Another company I worked for thinks data skills will consolidate over time and eventually every software engineer will add ‘data and ML’ to their toolkit…and there won’t be any specialized data people…eventually. So if you search for ‘data scientist’ at this company you might find nothing – but the company would love to hire people with strong data science skills as ‘engineers’.

I’m sure there are hundreds of similar stories across the industry. And as people who learn data in one culture move between companies, things are diffusing and blending in crazy ways.

The point is: when you’re looking for a job in data or machine learning, keep an open mind – don’t get over-indexed on a particular title or a particular way of looking at the field.

So where to start? Here are five data professional job functions that I think will become stable over time. The names may vary, but the functions (hopefully) won’t. These are:

Machine Learning Researcher
Data Scientist
Machine Learning Scientist (Modeler)
Machine Learning Engineer
Machine Learning Architect (Program Manager)

Keep in mind that these are functions, not jobs. Most jobs will blend these to various degrees. I’ll go through and give a bit more detail.

Machine Learning Researcher

Machine Learning Researchers advance the state of human knowledge. They come up with theories about how the world works and they create experiments to test those theories. When they are right, the result is new algorithms or approaches that allow us to accomplish more than we thought we could.

And it is an exciting time to be a researcher in machine learning. Things are advancing crazy fast and small groups of people have accomplished incredible things.

Machine Learning researchers might be ‘applied’ in that they work in the context of a specific product, like a search engine or a self-driving car. But fundamentally research is not about building products. It is about understanding why a particular approach works in a particular setting, and creating knowledge that transcends any single feature or product.

Core skills for success with machine learning research include: scientific method, ability to deal with ambiguity, a high level of comfort with advanced math, good communication, the ability to advocate for crazy ideas, and just enough engineering skills to carry out some experiments.

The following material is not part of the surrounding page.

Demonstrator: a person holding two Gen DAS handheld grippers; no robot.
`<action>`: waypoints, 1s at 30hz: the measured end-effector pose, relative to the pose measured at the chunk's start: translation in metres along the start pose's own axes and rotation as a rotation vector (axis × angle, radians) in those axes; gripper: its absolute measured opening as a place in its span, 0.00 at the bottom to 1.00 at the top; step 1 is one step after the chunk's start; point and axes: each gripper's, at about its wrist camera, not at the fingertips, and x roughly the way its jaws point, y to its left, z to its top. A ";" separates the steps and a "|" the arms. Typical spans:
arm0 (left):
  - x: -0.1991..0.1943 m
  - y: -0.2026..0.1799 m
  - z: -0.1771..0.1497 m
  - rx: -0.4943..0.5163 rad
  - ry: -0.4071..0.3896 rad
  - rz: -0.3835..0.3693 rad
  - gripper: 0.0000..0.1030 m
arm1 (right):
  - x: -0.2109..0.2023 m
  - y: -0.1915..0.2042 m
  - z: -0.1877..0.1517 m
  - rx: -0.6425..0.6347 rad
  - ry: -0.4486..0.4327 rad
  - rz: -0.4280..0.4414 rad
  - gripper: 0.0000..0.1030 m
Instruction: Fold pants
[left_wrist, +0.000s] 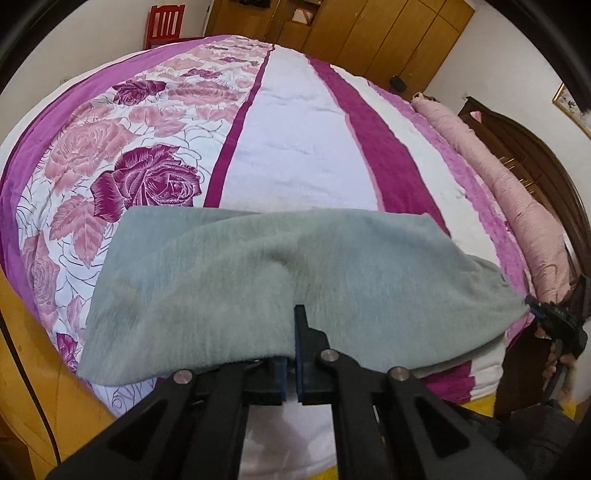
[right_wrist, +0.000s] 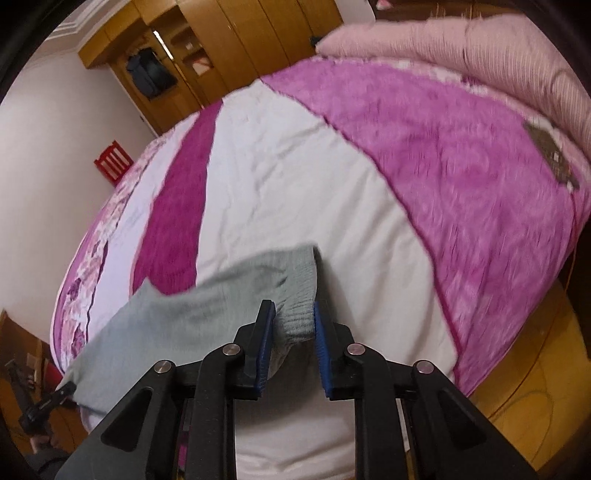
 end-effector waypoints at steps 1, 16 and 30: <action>-0.002 -0.001 -0.001 0.004 0.002 0.000 0.03 | -0.003 0.001 0.002 -0.017 -0.013 -0.004 0.21; 0.009 0.016 -0.023 -0.012 0.118 0.033 0.16 | 0.048 -0.027 -0.044 -0.070 0.118 -0.177 0.29; -0.057 0.094 0.002 -0.122 -0.076 0.200 0.33 | 0.011 0.026 -0.024 -0.198 0.012 -0.269 0.35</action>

To become a professional Machine Learning Researcher – like to get some company to sponsor you to sit around and try to advance human knowledge – you really need to publish papers at top scientific conferences. And the only practical way to learn how to do that is to get a PhD in Machine Learning.

There was a time when the only way to learn machine learning was to get a PhD; so there was a time where just about every professional machine learning practitioner had a PhD. But this is no longer necessary. In fact, unless you really want to advance human knowledge and write papers: a PhD is an inefficient way to become a data professional.

Data Scientist

Data Scientists find the stories in data and share them with others. They explore large data sets and answer questions, measure performance, track down problems, and find unexpected connections. A great data scientist is like a detective – they know how to interpret the clues they find in the data and track those clues to uncover valuable insights.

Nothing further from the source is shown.